Multiple reports say that most strains that get this gene are resistant to all commonly used antibiotics. This makes them a “superbug.”

The most common bacteria that make this gene are Escherichia coli and Klebsiella pneumoniae, but the gene for NDM-1 can spread from one strain of bacteria to another, according to the release.

“You should only ever need an antibiotic for a short time, but you’ll need a cholesterol drug or an HIV antiviral for the rest of your life,” Wolfe said.

Experts say that drug companies need to put money into research and development to find an antimicrobial agent that will fight pathogens that are resistant to drugs.

But these drugs are just as likely to fail during this process as drugs for diseases like cancer and heart disease, which may give a much better return on investment.

Wolfe told Fox News Digital in an email that the problem is a mix of scientific difficulty (these are complex drug resistance mechanisms that often require very different drugs), regulatory complexity (the FDA approval path is long and very expensive, and the approval pathway is different in every country), and economics (it’s often cheaper to bring “me-too” drugs to the market than to try to completely redesign a new drug).

“Look at all the different statin drugs that are pretty much the same,” he said.

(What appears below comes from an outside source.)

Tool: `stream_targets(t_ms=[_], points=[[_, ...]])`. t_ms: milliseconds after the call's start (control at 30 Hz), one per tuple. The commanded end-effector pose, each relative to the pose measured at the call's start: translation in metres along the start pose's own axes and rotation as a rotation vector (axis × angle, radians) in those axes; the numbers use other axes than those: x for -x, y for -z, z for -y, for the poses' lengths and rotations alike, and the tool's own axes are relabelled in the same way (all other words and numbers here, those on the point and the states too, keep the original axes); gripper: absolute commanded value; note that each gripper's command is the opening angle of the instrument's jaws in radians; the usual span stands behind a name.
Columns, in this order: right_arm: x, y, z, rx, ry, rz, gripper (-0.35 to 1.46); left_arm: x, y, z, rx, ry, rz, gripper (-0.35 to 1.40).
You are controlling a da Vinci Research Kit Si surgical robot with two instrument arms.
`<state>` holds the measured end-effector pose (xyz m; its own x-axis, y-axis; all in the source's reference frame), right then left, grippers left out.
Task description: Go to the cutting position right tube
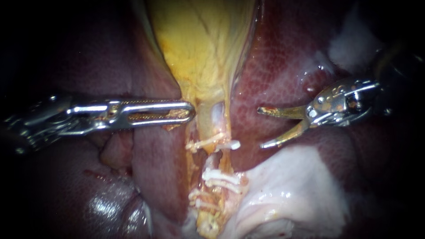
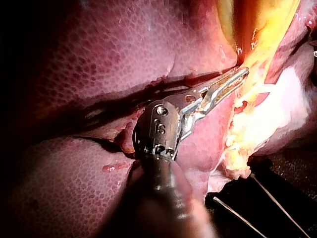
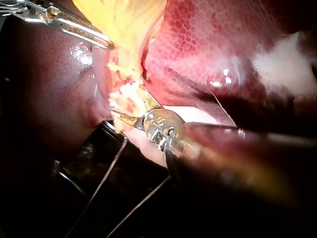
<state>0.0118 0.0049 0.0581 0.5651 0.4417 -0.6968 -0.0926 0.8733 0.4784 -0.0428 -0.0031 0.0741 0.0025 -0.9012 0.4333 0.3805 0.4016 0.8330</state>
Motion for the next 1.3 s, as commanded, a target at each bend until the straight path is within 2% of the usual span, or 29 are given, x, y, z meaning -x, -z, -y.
stream_targets(t_ms=[33, 133, 267, 467, 767, 933, 1100, 1200, 1300], points=[[0.0000, 0.0000, 0.0000, -0.001, 0.000, 0.000, 1.43, 0.0000, 0.0001, 0.0000, 0.000, 0.000, 0.000, -0.35], [0.0000, 0.0000, 0.0000, -0.001, 0.000, 0.000, 1.43, 0.0003, 0.0005, 0.0003, -0.003, 0.002, -0.002, -0.35], [0.0001, 0.0000, 0.0000, -0.001, 0.001, 0.000, 1.43, 0.0025, 0.0029, 0.0009, -0.008, 0.015, -0.007, -0.35], [0.0001, 0.0000, 0.0001, -0.001, 0.002, 0.000, 1.43, 0.0050, 0.0064, 0.0022, -0.009, 0.015, 0.029, -0.35], [0.0008, -0.0014, 0.0005, 0.007, 0.006, -0.001, 1.43, 0.0053, 0.0083, 0.0030, -0.007, 0.018, 0.035, -0.35], [0.0027, -0.0033, 0.0007, -0.018, -0.012, 0.001, 1.43, 0.0053, 0.0090, 0.0028, 0.001, 0.018, 0.038, -0.35], [0.0061, -0.0061, 0.0007, -0.041, -0.060, 0.060, 1.43, 0.0060, 0.0101, 0.0023, 0.011, 0.017, 0.045, -0.35], [0.0082, -0.0079, 0.0006, -0.063, -0.087, 0.081, 1.41, 0.0061, 0.0105, 0.0021, 0.013, 0.018, 0.049, -0.35], [0.0097, -0.0092, 0.0005, -0.076, -0.106, 0.092, 1.41, 0.0061, 0.0107, 0.0020, 0.014, 0.018, 0.049, -0.35]])
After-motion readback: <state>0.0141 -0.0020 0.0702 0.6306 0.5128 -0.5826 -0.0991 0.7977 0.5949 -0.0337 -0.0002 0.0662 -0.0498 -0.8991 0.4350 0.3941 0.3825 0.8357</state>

He kept going, “How many SSRI (selective serotonin reuptake inhibitor) drugs for depression are there that aren’t too different from each other? But companies can bet more on that space because having high cholesterol or depression doesn’t change in a way that hurts you.”
The last new class of antibiotics was found in the 1980s. The first antibiotic in this class, daptomycin, hit the market in 2003.

When antimicrobials are used too much or in the wrong way, resistance grows. The CDC says that about 28% of all antibiotic prescriptions written by doctors and in emergency rooms are for infections like colds and flu that don’t need antibiotics.

This means that about 47 million antibiotic prescriptions are written each year in the U.S.

There is also a trend around the world for pathogens to become resistant to antimicrobials much more quickly after they are used.

Between 1930 and 1950, it took an average of 11 years to build up resistance. However, between 1970 and 2000, it took only two to three years.

“Even though the United States has much less resistance to gram-negative infections than Low and Middle Income Countries (LMIC), it’s only a matter of time before global travel and clever bacteria catch up,” Ramasubramanian, president of the Clinical Infectious Diseases Society of India and Consultant in Infectious Diseases and Tropical Medicine at Apollo Hospitals in Chennai, India, told News Digital.